Against larvae parasitizing on the rectal mucosa, a 1% aqueous solution of trimethoprim is also used in a dose of 300-400 ml in the form of enemas or an oily solution of HCCH containing 0.2% of the gamma isomer is used, which is used to lubricate the larvae. When introduced into the stomach through a tube, the death of 100% of the larvae of gastric botflies in horses was observed from trolen at a dose of 90 mg/kg, from ruelen and amidophos at a dose of 48 mg/kg of animal weight.
It is also possible to irrigate grain forage or hay with a 5% solution of chlorophos at the rate of 1 kg of feed per animal. Efficacy of moxidectin 2% gel for gastrophilia in horses. Moxidectin is a drug against endoparasites in horses, in particular Gastrophilus larvae. Moxidectin in the form of a 2% gel at a dose of 0.4 mg/kg for oral administration to horses (equest) belongs to anthelmintics, a group of macrocyclic lactones.
Due to the chemical structure of moxidectin, it dissolves well in fats, this property leads to a prolongation of its action by deposition in adipose tissue. In this it differs from other drugs in this group, such as abamectin, ivermectin and doramectin. The drug has 90% efficacy of mexedactin gel against G. intestinalis larvae and 100% efficacy against G. nosales.
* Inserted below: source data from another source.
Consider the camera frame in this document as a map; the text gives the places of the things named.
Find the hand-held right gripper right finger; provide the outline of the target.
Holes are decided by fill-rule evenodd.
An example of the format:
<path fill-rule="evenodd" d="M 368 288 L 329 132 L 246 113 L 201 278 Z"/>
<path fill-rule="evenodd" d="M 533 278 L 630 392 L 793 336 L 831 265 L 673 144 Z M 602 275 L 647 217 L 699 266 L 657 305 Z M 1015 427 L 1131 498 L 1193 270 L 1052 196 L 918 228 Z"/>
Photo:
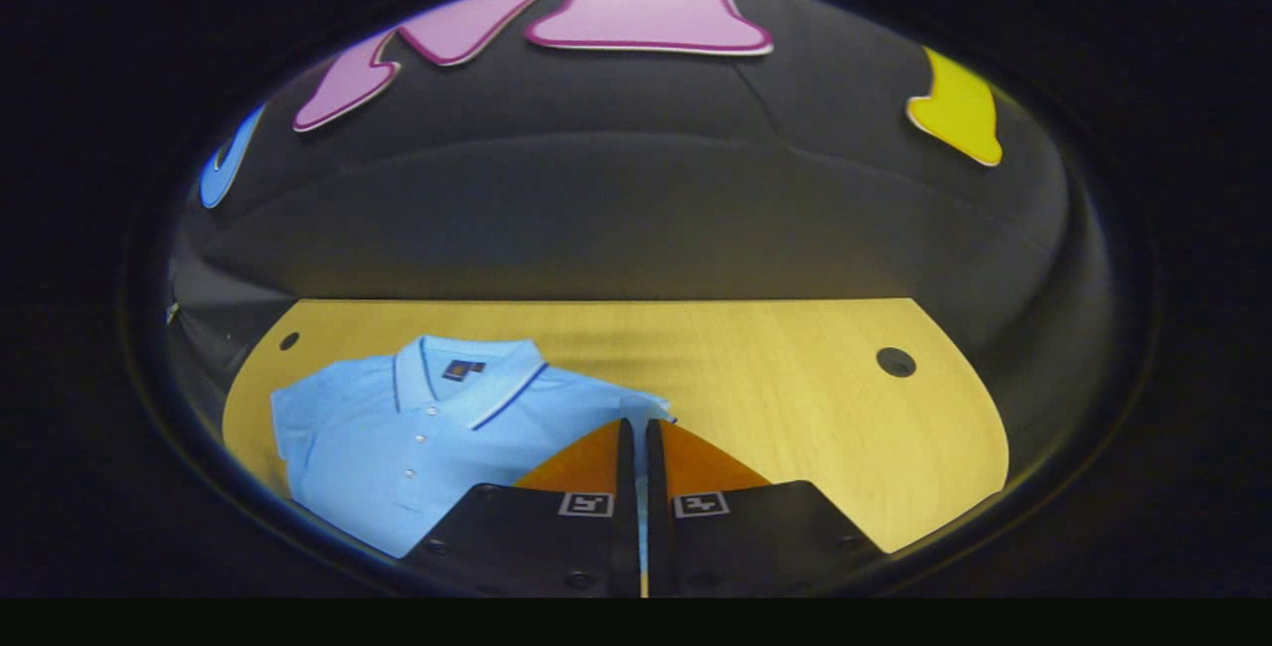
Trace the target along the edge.
<path fill-rule="evenodd" d="M 667 420 L 646 443 L 651 596 L 855 595 L 885 565 L 809 479 L 766 479 Z"/>

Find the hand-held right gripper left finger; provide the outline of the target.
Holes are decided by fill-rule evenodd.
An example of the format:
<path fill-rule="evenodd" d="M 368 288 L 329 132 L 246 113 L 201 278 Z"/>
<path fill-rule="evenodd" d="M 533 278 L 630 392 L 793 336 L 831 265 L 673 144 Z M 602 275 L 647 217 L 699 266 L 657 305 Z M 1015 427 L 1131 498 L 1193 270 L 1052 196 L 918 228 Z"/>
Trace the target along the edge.
<path fill-rule="evenodd" d="M 480 483 L 399 565 L 466 596 L 639 596 L 633 429 L 608 422 L 513 486 Z"/>

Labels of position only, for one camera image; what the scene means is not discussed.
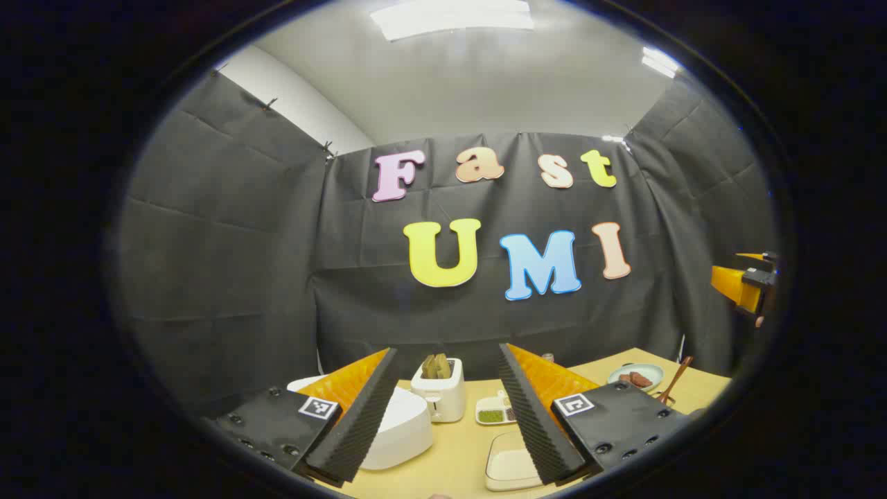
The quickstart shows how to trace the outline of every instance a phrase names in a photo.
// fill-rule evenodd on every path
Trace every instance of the green food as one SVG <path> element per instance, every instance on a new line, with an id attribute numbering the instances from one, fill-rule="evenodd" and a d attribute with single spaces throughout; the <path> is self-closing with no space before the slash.
<path id="1" fill-rule="evenodd" d="M 477 419 L 481 423 L 501 423 L 505 420 L 505 417 L 500 410 L 482 410 L 477 413 Z"/>

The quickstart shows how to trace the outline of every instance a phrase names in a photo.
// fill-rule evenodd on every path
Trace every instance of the tabletop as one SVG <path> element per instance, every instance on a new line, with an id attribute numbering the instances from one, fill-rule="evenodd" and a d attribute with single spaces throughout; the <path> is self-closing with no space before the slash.
<path id="1" fill-rule="evenodd" d="M 677 362 L 632 348 L 569 369 L 596 384 L 604 385 L 610 373 L 629 362 L 655 364 L 662 368 L 664 377 L 654 392 L 664 390 L 679 367 Z M 669 405 L 683 414 L 705 408 L 729 382 L 728 377 L 687 368 L 671 390 L 674 402 Z M 405 390 L 410 389 L 409 380 L 401 380 L 397 385 Z M 448 495 L 452 499 L 534 499 L 578 483 L 580 480 L 560 487 L 549 484 L 506 492 L 487 489 L 485 470 L 492 440 L 503 433 L 519 431 L 517 423 L 486 426 L 474 419 L 475 403 L 484 397 L 495 396 L 499 390 L 504 390 L 504 387 L 498 379 L 466 381 L 465 415 L 455 423 L 432 424 L 434 443 L 428 450 L 387 470 L 361 469 L 352 483 L 346 482 L 341 488 L 330 488 L 358 499 L 428 499 L 433 494 Z"/>

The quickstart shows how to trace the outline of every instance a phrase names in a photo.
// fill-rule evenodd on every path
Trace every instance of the meat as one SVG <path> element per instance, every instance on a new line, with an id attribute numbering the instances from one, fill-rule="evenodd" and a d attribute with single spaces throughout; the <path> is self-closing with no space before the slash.
<path id="1" fill-rule="evenodd" d="M 627 375 L 619 375 L 619 381 L 627 381 L 627 382 L 637 386 L 638 388 L 647 388 L 648 386 L 653 384 L 653 382 L 646 379 L 640 373 L 635 372 L 635 371 L 632 371 L 632 372 L 628 373 Z"/>

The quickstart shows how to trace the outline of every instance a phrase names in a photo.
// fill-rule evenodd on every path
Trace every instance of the black fabric wall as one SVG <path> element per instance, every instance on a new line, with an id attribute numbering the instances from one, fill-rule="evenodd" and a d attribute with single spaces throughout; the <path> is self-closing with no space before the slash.
<path id="1" fill-rule="evenodd" d="M 686 335 L 694 366 L 729 374 L 735 314 L 710 269 L 735 252 L 777 250 L 763 171 L 715 99 L 678 78 L 626 137 L 473 134 L 401 142 L 327 164 L 320 144 L 261 109 L 223 75 L 208 76 L 161 124 L 132 179 L 120 223 L 130 326 L 156 374 L 188 407 L 222 405 L 270 384 L 331 371 L 395 346 L 400 376 L 425 355 L 496 377 L 496 344 L 575 365 L 637 346 L 674 359 Z M 462 150 L 493 148 L 503 177 L 463 184 Z M 610 158 L 612 189 L 579 156 Z M 404 199 L 373 202 L 376 157 L 427 160 Z M 537 158 L 558 154 L 575 183 L 553 189 Z M 404 226 L 435 221 L 440 266 L 458 251 L 449 223 L 477 218 L 479 264 L 456 288 L 415 281 Z M 632 272 L 608 281 L 591 227 L 617 222 Z M 570 230 L 582 288 L 505 299 L 507 254 L 527 234 L 541 251 Z"/>
<path id="2" fill-rule="evenodd" d="M 223 75 L 147 145 L 119 224 L 130 327 L 188 408 L 318 373 L 308 282 L 326 155 Z"/>

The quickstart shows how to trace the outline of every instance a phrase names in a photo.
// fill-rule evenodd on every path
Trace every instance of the yellow letter u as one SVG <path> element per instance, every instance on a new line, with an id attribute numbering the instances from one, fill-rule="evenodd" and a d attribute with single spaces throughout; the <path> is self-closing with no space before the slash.
<path id="1" fill-rule="evenodd" d="M 459 237 L 459 264 L 453 268 L 437 266 L 435 236 L 441 232 L 436 222 L 416 222 L 404 227 L 410 240 L 410 271 L 416 281 L 432 288 L 459 286 L 477 271 L 477 239 L 480 220 L 460 218 L 450 222 L 450 230 Z"/>

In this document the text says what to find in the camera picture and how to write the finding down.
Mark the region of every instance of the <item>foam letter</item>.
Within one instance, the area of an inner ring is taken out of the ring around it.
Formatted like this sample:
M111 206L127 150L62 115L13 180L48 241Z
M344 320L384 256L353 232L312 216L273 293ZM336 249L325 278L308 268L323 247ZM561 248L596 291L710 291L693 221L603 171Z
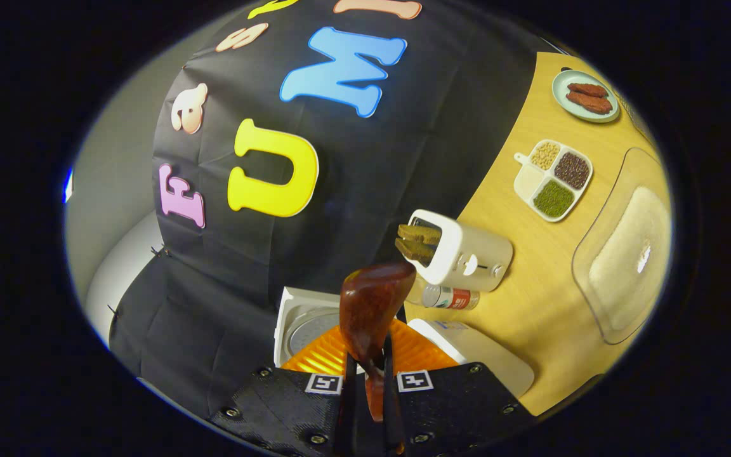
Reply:
M185 132L196 133L202 125L202 104L208 96L208 86L200 83L194 89L183 90L171 107L171 125L174 130L185 128Z
M276 185L247 177L235 167L227 180L227 204L233 211L241 208L278 217L295 216L312 199L317 182L317 153L312 144L300 136L277 130L258 128L252 119L241 121L235 133L233 150L239 157L255 149L284 156L293 162L293 177L285 185Z
M187 217L194 221L200 229L205 228L205 202L202 195L194 192L193 197L185 197L185 192L191 188L186 180L171 177L172 168L169 164L160 166L160 203L162 203L162 214L169 212Z
M246 46L255 41L269 26L270 24L265 22L257 23L249 29L242 27L232 32L232 34L227 35L227 38L221 40L220 44L216 44L216 52L222 52L230 48L239 49L241 46Z
M287 6L292 6L293 3L296 3L298 0L284 0L284 2L279 2L278 0L272 0L272 2L267 3L267 5L259 6L258 8L250 11L250 14L247 15L247 18L254 18L257 15L263 14L263 13L269 13L270 11L278 11L282 8L287 8Z
M336 13L348 10L382 11L409 20L419 15L421 5L418 2L394 2L394 0L340 0L333 8Z
M281 84L281 100L289 102L298 95L317 96L357 108L357 115L369 117L377 110L383 96L380 87L363 89L345 86L345 82L384 80L385 70L360 57L368 55L383 65L400 61L408 46L402 38L380 38L368 35L339 32L333 27L323 27L310 38L310 48L331 58L331 62L318 63L292 70Z

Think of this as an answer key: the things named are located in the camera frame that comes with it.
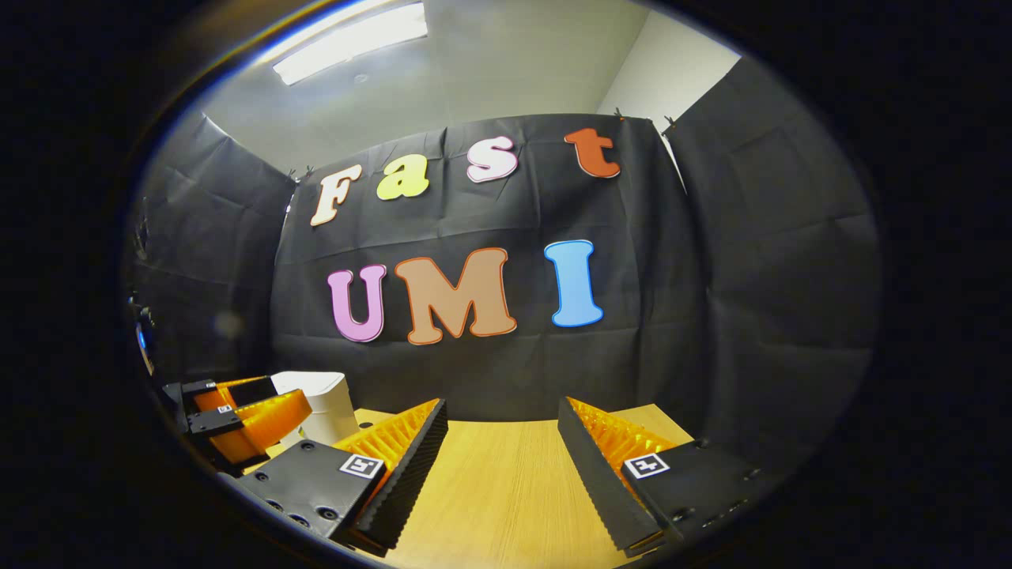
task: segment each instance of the white box
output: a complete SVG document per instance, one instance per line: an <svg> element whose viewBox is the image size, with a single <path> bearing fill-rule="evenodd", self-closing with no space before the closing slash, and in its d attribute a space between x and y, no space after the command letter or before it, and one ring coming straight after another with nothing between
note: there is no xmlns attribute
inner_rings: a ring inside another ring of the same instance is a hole
<svg viewBox="0 0 1012 569"><path fill-rule="evenodd" d="M348 384L344 374L337 372L281 372L270 377L278 395L297 389L303 390L313 413L303 421L303 435L296 429L281 439L285 449L302 440L303 436L323 444L358 432L358 421L351 407Z"/></svg>

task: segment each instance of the purple letter u
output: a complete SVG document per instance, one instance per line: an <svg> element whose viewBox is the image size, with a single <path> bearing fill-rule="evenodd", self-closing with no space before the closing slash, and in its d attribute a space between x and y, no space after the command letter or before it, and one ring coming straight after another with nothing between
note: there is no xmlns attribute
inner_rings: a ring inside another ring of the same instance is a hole
<svg viewBox="0 0 1012 569"><path fill-rule="evenodd" d="M382 264L370 264L358 271L359 277L365 282L365 299L369 308L368 320L365 322L357 322L351 317L348 287L354 274L350 270L339 270L327 277L334 303L334 324L337 324L337 331L342 336L353 342L369 342L383 331L383 288L380 287L380 281L386 274L387 267Z"/></svg>

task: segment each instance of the ceiling
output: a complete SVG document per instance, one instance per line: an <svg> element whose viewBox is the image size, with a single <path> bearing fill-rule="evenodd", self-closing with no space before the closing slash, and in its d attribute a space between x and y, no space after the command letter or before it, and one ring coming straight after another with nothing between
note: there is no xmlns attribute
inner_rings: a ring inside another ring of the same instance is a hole
<svg viewBox="0 0 1012 569"><path fill-rule="evenodd" d="M291 86L273 62L256 64L223 81L199 106L251 152L298 173L450 125L596 112L649 12L625 0L424 4L427 37Z"/></svg>

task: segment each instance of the screw
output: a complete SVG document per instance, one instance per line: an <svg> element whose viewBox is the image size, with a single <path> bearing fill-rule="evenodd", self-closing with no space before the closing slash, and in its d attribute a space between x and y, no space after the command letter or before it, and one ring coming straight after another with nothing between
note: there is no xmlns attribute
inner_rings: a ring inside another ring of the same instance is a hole
<svg viewBox="0 0 1012 569"><path fill-rule="evenodd" d="M724 517L724 514L723 513L719 513L719 514L714 515L713 517L710 517L706 521L703 521L702 522L702 526L703 527L707 527L709 525L712 525L713 523L716 522L716 520L721 519L722 517Z"/></svg>
<svg viewBox="0 0 1012 569"><path fill-rule="evenodd" d="M675 513L671 514L671 521L675 522L681 521L686 517L692 517L692 514L694 513L695 513L695 508L693 507L681 508L675 511Z"/></svg>

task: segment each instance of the black backdrop
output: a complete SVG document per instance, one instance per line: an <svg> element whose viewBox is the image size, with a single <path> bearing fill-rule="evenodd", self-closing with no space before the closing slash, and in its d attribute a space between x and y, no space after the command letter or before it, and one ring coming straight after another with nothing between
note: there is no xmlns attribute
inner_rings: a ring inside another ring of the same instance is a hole
<svg viewBox="0 0 1012 569"><path fill-rule="evenodd" d="M867 181L749 57L664 136L704 250L705 434L766 469L793 467L843 413L871 357L882 270Z"/></svg>
<svg viewBox="0 0 1012 569"><path fill-rule="evenodd" d="M134 206L137 302L151 309L161 384L270 365L271 274L294 182L206 116L185 117Z"/></svg>
<svg viewBox="0 0 1012 569"><path fill-rule="evenodd" d="M614 148L604 152L620 165L617 176L581 170L575 147L563 139L584 128L612 140ZM513 140L519 166L506 178L476 184L466 174L468 149L497 136ZM428 189L381 200L375 187L384 166L414 153L429 159ZM320 179L355 164L363 173L335 219L312 227ZM693 431L701 427L707 380L691 223L671 159L646 119L518 116L391 141L318 168L296 190L271 297L275 363L344 372L354 404L383 411L445 397L454 419L549 419L569 395L609 410L657 402ZM546 245L569 239L594 244L591 283L604 311L599 322L578 328L552 323L558 292L543 256ZM483 247L509 254L503 283L517 329L409 343L412 322L397 263L431 257L455 284L468 254ZM369 264L387 266L385 328L375 340L355 343L336 329L327 275L355 273L352 314L363 321L357 273Z"/></svg>

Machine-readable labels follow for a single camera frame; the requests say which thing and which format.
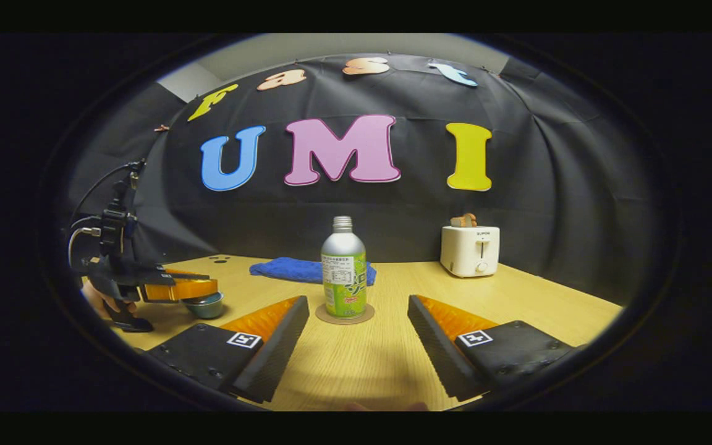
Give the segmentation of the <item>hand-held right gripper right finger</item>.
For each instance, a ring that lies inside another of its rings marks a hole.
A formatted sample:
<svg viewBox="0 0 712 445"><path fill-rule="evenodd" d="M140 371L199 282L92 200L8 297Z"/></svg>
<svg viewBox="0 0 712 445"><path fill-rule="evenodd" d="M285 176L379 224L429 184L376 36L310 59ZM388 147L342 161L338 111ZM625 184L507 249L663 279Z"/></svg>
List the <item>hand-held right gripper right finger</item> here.
<svg viewBox="0 0 712 445"><path fill-rule="evenodd" d="M422 295L410 295L407 315L447 395L460 402L506 392L585 349L525 321L497 324Z"/></svg>

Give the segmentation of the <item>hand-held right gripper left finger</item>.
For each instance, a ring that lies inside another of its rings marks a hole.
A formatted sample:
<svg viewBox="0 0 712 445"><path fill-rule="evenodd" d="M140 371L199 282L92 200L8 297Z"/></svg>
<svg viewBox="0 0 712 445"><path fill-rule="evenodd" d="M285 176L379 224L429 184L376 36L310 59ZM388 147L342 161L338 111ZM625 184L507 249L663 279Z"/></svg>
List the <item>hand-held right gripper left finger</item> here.
<svg viewBox="0 0 712 445"><path fill-rule="evenodd" d="M308 318L307 297L299 295L223 326L195 324L146 358L212 391L271 402Z"/></svg>

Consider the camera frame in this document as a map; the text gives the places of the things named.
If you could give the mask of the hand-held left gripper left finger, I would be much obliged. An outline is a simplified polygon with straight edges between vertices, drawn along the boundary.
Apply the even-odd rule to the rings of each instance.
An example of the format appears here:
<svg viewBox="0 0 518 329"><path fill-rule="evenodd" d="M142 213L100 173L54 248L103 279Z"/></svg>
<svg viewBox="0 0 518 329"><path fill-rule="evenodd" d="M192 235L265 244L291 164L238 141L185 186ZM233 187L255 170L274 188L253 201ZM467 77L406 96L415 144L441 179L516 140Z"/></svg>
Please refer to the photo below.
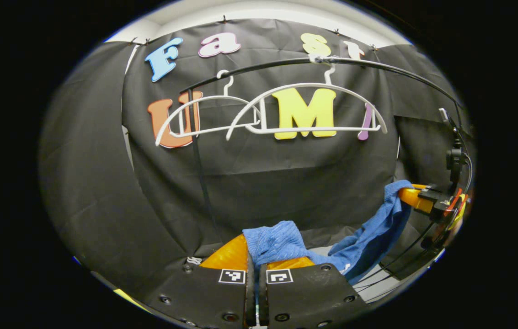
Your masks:
<svg viewBox="0 0 518 329"><path fill-rule="evenodd" d="M252 258L239 234L200 264L173 271L148 305L194 329L248 329L256 325L254 285Z"/></svg>

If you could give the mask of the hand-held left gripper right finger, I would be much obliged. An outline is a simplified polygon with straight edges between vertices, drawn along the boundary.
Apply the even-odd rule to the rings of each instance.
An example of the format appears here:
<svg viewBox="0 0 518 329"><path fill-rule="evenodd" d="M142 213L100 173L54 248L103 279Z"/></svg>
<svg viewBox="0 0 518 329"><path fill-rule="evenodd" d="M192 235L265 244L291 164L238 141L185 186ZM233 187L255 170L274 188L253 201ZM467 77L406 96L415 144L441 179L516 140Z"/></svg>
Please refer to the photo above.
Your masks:
<svg viewBox="0 0 518 329"><path fill-rule="evenodd" d="M259 327L341 329L367 303L332 264L307 257L259 266Z"/></svg>

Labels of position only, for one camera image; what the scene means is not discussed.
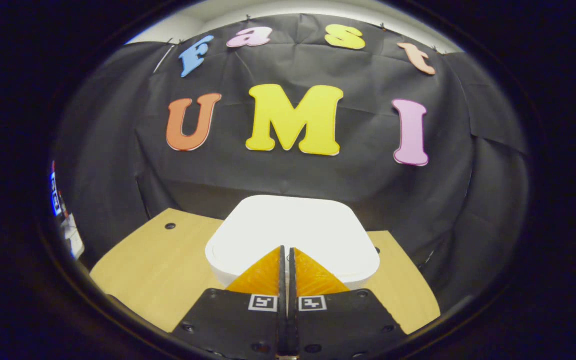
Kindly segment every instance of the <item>foam letter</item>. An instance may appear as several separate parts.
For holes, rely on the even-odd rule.
[[[260,46],[270,42],[270,27],[251,27],[237,32],[237,37],[231,38],[226,45],[229,48],[240,48],[242,46]]]
[[[426,60],[424,59],[428,59],[428,55],[425,52],[422,52],[411,43],[400,42],[397,43],[397,45],[399,45],[399,47],[402,48],[403,50],[406,50],[406,55],[408,55],[408,59],[410,60],[412,65],[414,65],[415,68],[419,69],[419,71],[423,71],[428,75],[435,75],[437,73],[437,71],[435,71],[435,68],[426,64]]]
[[[199,121],[194,134],[186,136],[183,133],[184,116],[186,109],[193,103],[190,98],[181,98],[170,103],[170,117],[166,129],[166,141],[170,148],[176,151],[193,151],[204,145],[208,134],[210,134],[210,125],[213,122],[213,110],[215,104],[222,99],[219,93],[207,93],[197,98],[197,104],[201,105],[199,109]]]
[[[206,55],[208,52],[207,43],[210,43],[214,38],[213,35],[208,35],[197,41],[197,43],[190,46],[186,51],[183,51],[181,55],[179,55],[179,59],[181,59],[183,63],[183,71],[181,73],[182,78],[185,78],[186,75],[192,73],[193,70],[198,68],[198,66],[204,62],[204,58],[199,57],[199,55]]]
[[[335,116],[337,104],[344,92],[333,86],[311,87],[297,108],[291,104],[284,89],[277,84],[257,85],[250,89],[255,100],[252,137],[246,148],[270,151],[275,141],[270,138],[270,124],[279,138],[283,150],[290,150],[306,126],[306,137],[299,143],[299,150],[306,154],[329,155],[339,153],[335,141]]]
[[[332,46],[338,46],[341,48],[348,48],[359,50],[366,47],[366,42],[360,36],[362,32],[354,27],[343,26],[343,25],[328,25],[326,27],[326,32],[329,35],[325,36],[327,43]]]
[[[396,98],[393,107],[399,112],[401,123],[401,141],[395,151],[395,161],[399,164],[423,167],[428,164],[428,155],[424,152],[423,118],[426,108],[417,102]]]

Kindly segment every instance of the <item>orange letter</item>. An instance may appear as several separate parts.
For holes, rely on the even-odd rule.
[[[184,125],[184,115],[186,109],[193,103],[190,98],[181,98],[170,103],[170,117],[166,129],[166,141],[170,148],[176,151],[193,151],[204,145],[210,125],[213,122],[213,110],[215,104],[222,99],[220,93],[207,93],[197,98],[197,104],[201,105],[199,110],[199,121],[197,121],[197,130],[190,136],[184,135],[182,126]]]
[[[435,71],[432,66],[428,66],[428,64],[426,64],[426,60],[424,60],[424,58],[428,59],[428,55],[425,52],[421,52],[411,43],[400,42],[397,45],[399,45],[400,48],[406,50],[408,59],[415,68],[419,69],[419,71],[423,71],[428,75],[435,75],[437,73],[437,71]]]

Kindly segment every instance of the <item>white wall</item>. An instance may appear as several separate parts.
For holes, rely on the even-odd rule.
[[[384,23],[388,30],[397,32],[441,53],[462,51],[456,44],[436,30],[401,11],[375,0],[207,0],[180,10],[128,43],[160,41],[172,43],[203,34],[213,29],[252,18],[281,14],[320,14],[339,16],[364,23]]]

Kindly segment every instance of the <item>wooden table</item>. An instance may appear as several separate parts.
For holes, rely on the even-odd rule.
[[[106,294],[171,333],[205,289],[224,288],[205,254],[206,243],[223,222],[165,210],[108,251],[90,276]],[[391,234],[372,231],[368,236],[381,250],[381,265],[366,289],[407,334],[439,317],[432,290]]]

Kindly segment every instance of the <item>white box lid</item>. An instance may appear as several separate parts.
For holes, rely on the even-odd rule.
[[[244,199],[208,241],[205,253],[214,268],[239,276],[282,245],[303,251],[343,283],[366,280],[380,265],[373,242],[350,207],[286,196]]]
In the days of the mass summer, horse gadflies are kept indoors and graze only at night. G. intestinalis eggs are scraped off the hair shafts with a sharp knife blade, thin glass, or fine sandpaper once a week during the gadfly season. The larvae hatched from the eggs are destroyed by irrigation of the horse's coat with a 1% aqueous solution of chlorophos or trichlormetaphos-3 every seven days.
During the summer period, gadflies make a planned change of bactrim: every 30 days, horses are transferred to new pastures, 10–12 km away from the boundaries of the abandoned pasture. The horses are returned to their previous pastures after two months.